Tantangan lain yang juga dianggap penting oleh masyarakat Setulang adalah konflik kepemilikan lahan dengan desa tetangga dan perusahaan pemegang konsesi kayu dan kelapa sawit, seperti terungkap dalam  lokakarya yang diselenggarakan tim CIFOR dan GIZ FORCLIME untuk mengidentifikasi kebutuhan adaptasi. Konflik di Malinau meningkat setelah kebijakan desentralisasi berlaku, ketika para pemegang konsesi mulai mendekati penduduk dan menawarkan kompensasi untuk mengeksploitasi tanah dan hutan. Hal ini menciptakan sengketa batas antar desa karena kurang jelasnya hak kepemilikan lahan dan desa mana yang akan menuai manfaat dari eksploitasi tersebut. Penduduk desa Setulang telah menolak tawaran-tawaran konsesi tersebut tetapi mereka juga mengalami konflik dengan perusahaan-perusahaan yang mencoba menggerogoti wilayah mereka tanpa meminta ijin.

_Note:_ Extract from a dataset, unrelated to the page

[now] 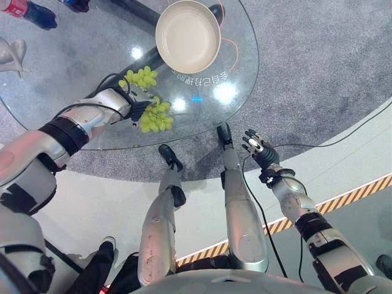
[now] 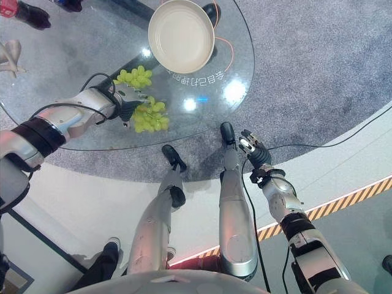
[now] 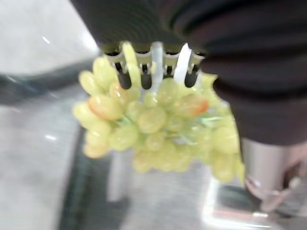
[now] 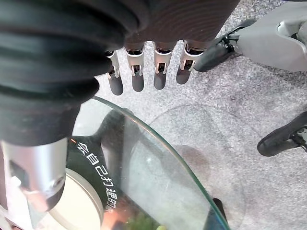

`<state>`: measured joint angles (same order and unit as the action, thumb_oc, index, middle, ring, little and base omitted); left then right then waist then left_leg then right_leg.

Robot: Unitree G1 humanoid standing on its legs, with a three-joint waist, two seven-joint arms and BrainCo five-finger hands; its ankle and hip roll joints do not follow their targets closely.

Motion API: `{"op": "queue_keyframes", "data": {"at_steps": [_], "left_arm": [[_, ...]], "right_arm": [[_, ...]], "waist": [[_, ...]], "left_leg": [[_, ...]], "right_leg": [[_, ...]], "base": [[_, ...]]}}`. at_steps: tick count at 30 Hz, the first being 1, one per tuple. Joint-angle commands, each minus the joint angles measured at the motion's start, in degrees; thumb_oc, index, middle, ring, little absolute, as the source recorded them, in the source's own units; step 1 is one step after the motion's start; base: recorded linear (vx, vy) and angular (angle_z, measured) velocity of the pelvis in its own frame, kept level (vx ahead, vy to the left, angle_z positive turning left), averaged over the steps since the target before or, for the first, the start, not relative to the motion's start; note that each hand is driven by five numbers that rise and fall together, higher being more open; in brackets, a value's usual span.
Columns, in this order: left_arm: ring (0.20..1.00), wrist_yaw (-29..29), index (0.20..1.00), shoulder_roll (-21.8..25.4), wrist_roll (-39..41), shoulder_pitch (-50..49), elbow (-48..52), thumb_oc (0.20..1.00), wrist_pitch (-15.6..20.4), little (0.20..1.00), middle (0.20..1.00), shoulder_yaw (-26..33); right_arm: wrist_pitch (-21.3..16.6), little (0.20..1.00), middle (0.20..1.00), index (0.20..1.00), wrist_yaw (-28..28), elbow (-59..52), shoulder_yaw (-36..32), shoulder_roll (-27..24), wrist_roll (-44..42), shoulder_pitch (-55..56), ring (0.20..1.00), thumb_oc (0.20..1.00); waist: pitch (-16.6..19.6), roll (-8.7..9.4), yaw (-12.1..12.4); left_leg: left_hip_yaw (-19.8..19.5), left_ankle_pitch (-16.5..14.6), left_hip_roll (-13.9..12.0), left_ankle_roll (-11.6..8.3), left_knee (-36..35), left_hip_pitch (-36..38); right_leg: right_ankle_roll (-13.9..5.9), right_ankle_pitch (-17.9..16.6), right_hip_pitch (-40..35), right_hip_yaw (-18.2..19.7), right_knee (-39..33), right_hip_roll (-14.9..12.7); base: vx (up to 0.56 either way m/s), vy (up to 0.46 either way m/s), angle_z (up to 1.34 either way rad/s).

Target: Pick up fruits into the plate

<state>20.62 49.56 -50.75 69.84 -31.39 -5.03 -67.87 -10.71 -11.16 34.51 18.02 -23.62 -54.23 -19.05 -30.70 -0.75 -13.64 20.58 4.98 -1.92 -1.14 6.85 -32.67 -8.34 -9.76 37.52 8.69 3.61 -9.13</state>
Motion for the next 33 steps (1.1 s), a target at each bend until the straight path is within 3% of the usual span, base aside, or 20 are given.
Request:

Yang menarik, walaupun sering dilanda banjir, kekeringan, serta bahaya lingkungan dan iklim lainnya, masyarakat tidak mengkategorikan hal-hal ini sebagai tantangan yang paling perlu ditangani. Tiga tantangan utama menurut mereka adalah konflik kepemilikan lahan, penyalahgunaan alkohol oleh kaum muda serta penyalahgunaan kekuasaan politik. Banjir ditempatkan di nomor lima, dan musim kemarau panjang di nomor tujuh. Masyarakat percaya, mereka masih bisa menangani dengan baik dampak bahaya iklim (misalnya dengan membuat rumah lebih tinggi, mengelola hutan, menjaga kelebihan panen dan menempatkan lumbung padi di tempat yang aman), sedangkan tantangan-tantangan sosial seperti konflik berdampak lebih nyata di kehidupan mereka dan di  keseluruhan kemampuan untuk mengatasi tantangan-tantangan lainnya.

Masyarakat ini menyadari adanya hubungan antara ‘bahaya sosial’ dengan kemampuan penangan bahaya iklim. Konflik kepemilikan lahan dengan desa tetangga misalnya, membuat mereka enggan membuka lahan yang berdekatan dengan tapal batas desa. Hal ini berarti berkurangnya lahan untuk diversifikasi pertanian dan lahan berprospek baik yang dapat ditawarkan untuk kaum muda. Penyalahgunaan kekuasaan politik seringkali menyebabkan para pengambil keputusan setempat membuat perjanjian dengan para pemegang konsesi dan menjual tanah desa tanpa berkonsultasi dengan masyarakat terlebih dahulu.  Masyarakat tahu bahwa jika hutan hilang, mereka akan lebih rentan menghadapi bahaya karena hutan melindungi persediaan air dan berfungsi sebagai bank pangan. Sebaliknya, ‘sumber daya sosial’ di desa Setulang seperti persatuan dan persaudaraan kuat akan membantu penduduk mengelola bencana alam dengan lebih baik. Misalnya, tim tanggap dapat dibentuk untuk membantu penduduk desa mendapatkan kembali aset-aset mereka yang hilang atau melindungi harta benda saat mereka pergi di ladang.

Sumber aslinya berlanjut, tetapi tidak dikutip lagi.